The temperature is dropping now. Oikawa felt light. He knew why too. There was too much blood on the floor. Too much blood gone from his body. He laughed. What a pathetic person he was. Crying and cutting himself to literal death. His hitched voice echoed around his apartment and he leaned his head back against the wall, slowly letting his body slide further and further down the cold floor as it slipped further and further away from life.
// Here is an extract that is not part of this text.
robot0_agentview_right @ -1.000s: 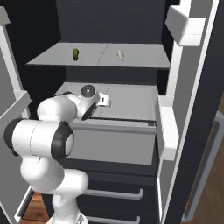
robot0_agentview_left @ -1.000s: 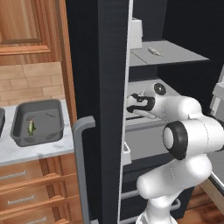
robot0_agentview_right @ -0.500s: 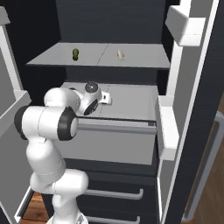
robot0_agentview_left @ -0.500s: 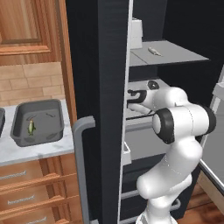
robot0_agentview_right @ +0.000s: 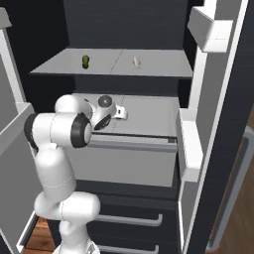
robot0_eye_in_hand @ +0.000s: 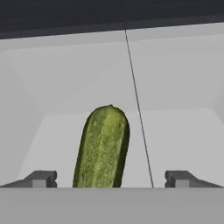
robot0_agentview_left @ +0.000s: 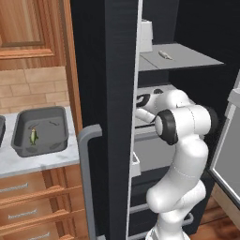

That was the last thing he could remember seeing. His blood stained floor in his awfully messy room. And he smiled, knowing that at least he smiled in his last moments on earth.

**_end of Oikawa’s pov_ **

_**I’m not sure if I can ever see this stopping.** _  
Iwaizumi took a deep breath. Was this ever going to end? Oikawa. Oikawa Torū. Iwaizumi’s boyfriend. Wait no, that wasn’t right. Oikawa had left him, and for good reason. Iwaizumi felt like shit about it. It was.. easily the worst decision of his life. But now the only person he had found himself able to really and truly care for and love was gone. Stupid. Asshole. Hajime hoped that Oikawa could find someone who would treat him nicely and better than Iwaizumi had. He might have cared but he just had to always pretend not to. _Way to go and fuck it up Hajime._

He wanted to be called Oikawa’s boyfriend again. He wanted to be called ‘my ace’. He wanted to be able to call Oikawa ‘my setter’. He wanted Oikawa back. And the thought made his chest ache. The thought of what Oikawa might be doing right now made him unbearably sad. What would he be doing right now? Crying to himself? Calling and telling Hanamaki that Oikawa’s now ex was fucking his boyfriend?

Iwaizumi wanted this hell to end but knew that he deserved for it to go on and on. He knew what he deserved was coming for him and what he was going through now wasn’t even the worst to come. He would have to go through the pain of seeing Oikawa and whatever terrible shape he had brought himself to. His heart pulled at him, thinking about the possibilities of what Oikawa looked like now. He would have to call Mattsun. He deserved to go through all of that.

He couldn’t see the end. The light at the end of the tunnel? How could there be a light at the end of the tunnel if there was no Oikawa? Without Oikawa, there was no light. His smile brightened Iwaizumi’s world far more than the sun ever could. And soon, that smile will be for someone else. Oikawa would look at someone else with stars in his eyes and love on his lips. Soon, he would look at someone else and smile and sweetly insult them.

When was the pain going to end? Well, he didn’t deserve it to end..

 _Shaking hands with the dark parts of my thoughts._  
His thoughts. They were twisted and dark. And as much as the reasonable side of him wanted to disagree, he still agreed.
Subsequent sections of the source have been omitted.